#### HOW TO COMPLETE THIS TASK:
The required output is the full listing below, reproduced word for word.

☆ ☆ ☆ ☆ ☆ ☆ ☆

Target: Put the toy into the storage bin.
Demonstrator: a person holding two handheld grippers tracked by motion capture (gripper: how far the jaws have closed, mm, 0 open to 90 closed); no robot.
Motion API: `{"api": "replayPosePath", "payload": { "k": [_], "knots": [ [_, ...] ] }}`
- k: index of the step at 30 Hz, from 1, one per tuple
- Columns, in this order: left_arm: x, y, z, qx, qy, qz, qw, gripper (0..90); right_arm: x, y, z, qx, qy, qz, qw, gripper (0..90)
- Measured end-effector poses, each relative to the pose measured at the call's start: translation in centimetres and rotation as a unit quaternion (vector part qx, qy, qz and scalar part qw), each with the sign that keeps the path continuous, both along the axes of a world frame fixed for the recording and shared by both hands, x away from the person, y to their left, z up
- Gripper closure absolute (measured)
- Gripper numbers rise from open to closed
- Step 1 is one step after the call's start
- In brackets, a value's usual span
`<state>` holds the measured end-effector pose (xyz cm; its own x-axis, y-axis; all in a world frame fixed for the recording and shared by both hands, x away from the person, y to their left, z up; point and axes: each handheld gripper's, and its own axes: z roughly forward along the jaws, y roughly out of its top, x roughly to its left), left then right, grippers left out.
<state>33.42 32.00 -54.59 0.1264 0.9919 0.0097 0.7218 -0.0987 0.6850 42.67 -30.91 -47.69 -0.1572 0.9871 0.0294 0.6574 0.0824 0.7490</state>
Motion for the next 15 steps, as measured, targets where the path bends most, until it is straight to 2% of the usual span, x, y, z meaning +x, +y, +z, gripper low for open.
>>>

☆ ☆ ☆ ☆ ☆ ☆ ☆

#### RESPONSE AREA:
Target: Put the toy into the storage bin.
Demonstrator: a person holding two handheld grippers tracked by motion capture (gripper: how far the jaws have closed, mm, 0 open to 90 closed); no robot.
Motion API: `{"api": "replayPosePath", "payload": { "k": [_], "knots": [ [_, ...] ] }}`
- k: index of the step at 30 Hz, from 1, one per tuple
- Columns, in this order: left_arm: x, y, z, qx, qy, qz, qw, gripper (0..90); right_arm: x, y, z, qx, qy, qz, qw, gripper (0..90)
- Measured end-effector poses, each relative to the pose measured at the call's start: translation in centimetres and rotation as a unit quaternion (vector part qx, qy, qz and scalar part qw), each with the sign that keeps the path continuous, both along the axes of a world frame fixed for the recording and shared by both hands, x away from the person, y to their left, z up
- Gripper closure absolute (measured)
- Gripper numbers rise from open to closed
- Step 1 is one step after the call's start
- In brackets, a value's usual span
`<state>` holds the measured end-effector pose (xyz cm; its own x-axis, y-axis; all in a world frame fixed for the recording and shared by both hands, x away from the person, y to their left, z up; point and axes: each handheld gripper's, and its own axes: z roughly forward along the jaws, y roughly out of its top, x roughly to its left), left then right, grippers left out.
<state>33.42 32.00 -54.59 0.1264 0.9919 0.0097 0.7218 -0.0987 0.6850 42.67 -30.91 -47.69 -0.1572 0.9871 0.0294 0.6574 0.0824 0.7490</state>
Motion for the next 15 steps, as measured, targets where the path bends most, until it is straight to 2% of the usual span, x, y, z meaning +x, +y, +z, gripper low for open.
>>>

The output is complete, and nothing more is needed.